The parasite Plasmodium vivax isn’t as well known as its deadly cousin P. falciparum, which dominates sub-Saharan Africa. But the “other malaria,” which is rare in Africa, sickens some 75 million people a year in Asia and the Americas. Now, new genetic evidence shows how the parasite might have gotten its start: in African ape and human populations, before hitching a ride off the continent with early human migrants.
Until recently, scientists assumed P. vivax had originated in Asian macaques and jumped to humans there, before spreading to Europe and the Americas. But in 2010, scientists started to find evidence of P. vivax in African chimpanzees, gorillas, and bonobos. That suggested an African origin for the parasite. However, there was only sparse genetic evidence to support the theory; most data from ape parasites came from just a few incomplete sequences recovered from primate feces.

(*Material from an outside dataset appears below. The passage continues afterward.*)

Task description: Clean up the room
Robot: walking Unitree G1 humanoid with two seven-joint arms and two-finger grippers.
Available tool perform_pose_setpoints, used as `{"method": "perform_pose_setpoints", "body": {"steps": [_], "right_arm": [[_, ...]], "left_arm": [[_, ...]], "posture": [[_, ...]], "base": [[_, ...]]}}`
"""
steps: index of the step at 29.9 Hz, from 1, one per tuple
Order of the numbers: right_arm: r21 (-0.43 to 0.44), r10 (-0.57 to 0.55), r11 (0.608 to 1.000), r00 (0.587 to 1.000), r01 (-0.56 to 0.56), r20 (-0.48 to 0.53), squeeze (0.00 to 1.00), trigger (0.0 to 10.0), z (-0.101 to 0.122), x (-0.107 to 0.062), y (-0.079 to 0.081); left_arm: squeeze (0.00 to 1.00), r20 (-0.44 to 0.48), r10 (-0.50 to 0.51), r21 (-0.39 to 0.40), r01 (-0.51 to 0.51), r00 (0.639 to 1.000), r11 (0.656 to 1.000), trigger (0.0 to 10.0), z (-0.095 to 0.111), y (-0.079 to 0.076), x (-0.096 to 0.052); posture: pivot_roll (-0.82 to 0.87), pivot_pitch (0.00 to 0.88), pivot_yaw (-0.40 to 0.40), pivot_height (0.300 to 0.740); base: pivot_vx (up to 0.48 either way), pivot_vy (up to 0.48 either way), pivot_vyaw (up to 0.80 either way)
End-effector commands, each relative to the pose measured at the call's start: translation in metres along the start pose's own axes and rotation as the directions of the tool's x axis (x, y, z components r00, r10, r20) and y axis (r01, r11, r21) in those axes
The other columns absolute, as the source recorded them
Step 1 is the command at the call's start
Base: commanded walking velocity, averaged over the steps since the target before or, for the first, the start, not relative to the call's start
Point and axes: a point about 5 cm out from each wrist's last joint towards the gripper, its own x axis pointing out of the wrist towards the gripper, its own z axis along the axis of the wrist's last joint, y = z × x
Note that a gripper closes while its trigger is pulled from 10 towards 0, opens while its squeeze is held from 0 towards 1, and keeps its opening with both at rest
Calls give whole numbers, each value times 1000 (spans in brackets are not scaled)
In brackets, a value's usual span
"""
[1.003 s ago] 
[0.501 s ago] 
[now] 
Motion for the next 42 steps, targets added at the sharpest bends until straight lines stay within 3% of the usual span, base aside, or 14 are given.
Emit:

Now, researchers have managed to sequence nearly the entire genomes of parasites that infected six chimpanzees and one gorilla. Blood samples for the chimpanzees came from sanctuaries in Cameroon and Gabon and from a wild chimp in the Ivory Coast. The gorilla sample came from a piece of bushmeat collected in Cameroon.
This new, closer look at the parasite’s genes shows that the ape parasites are vastly more diverse than those that infect humans, scientists report this week in the Proceedings of the National Academy of Sciences. That adds weight to the idea that P. vivax once infected both apes and humans in Africa and tagged along with migrating humans to Eurasia and the Americas, says David Conway, a malaria expert at the London School of Hygiene & Tropical Medicine who wasn’t involved in the work.
The early spread of modern humans into different parts of the world “was probably accompanied by only a few founding strains of the parasite that have given rise to most of today’s human P. vivax,” Conway says. Richard Culleton, a malaria expert at Nagasaki University in Japan, agrees. The new data strongly suggest modern human P. vivax “escaped” from Africa some time before the human population there became immune, he says. Today, P. vivax infection is rare in Africa because most people there lack the protein that the parasite uses to enter red blood cells.
Further supporting that argument, the parasites in African apes and humans elsewhere appear to be closely related, says Paul Sharp, an infectious disease geneticist at The University of Edinburgh who led the study together with Beatrice Hahn, an infectious disease expert at the University of Pennsylvania Perelman School of Medicine. “We were looking for evidence that the ape parasites were in some way clearly different,” he says. “Have they diverged to the point where they are separate species? But we couldn’t find any indications that they are separate.”
That is consistent with occasional reports of visitors to Africa coming home infected with P. vivax, probably after being bitten by a mosquito that had bitten an infected ape, Sharp says. That means even if P. vivax were eliminated from Asia and the Americas, it could hitch another ride out of Africa anytime and start a new outbreak elsewhere in the world. “This might mean that we can never eradicate P. vivax malaria—unless we manage to get rid of it in the chimp and gorilla populations too,” Culleton says.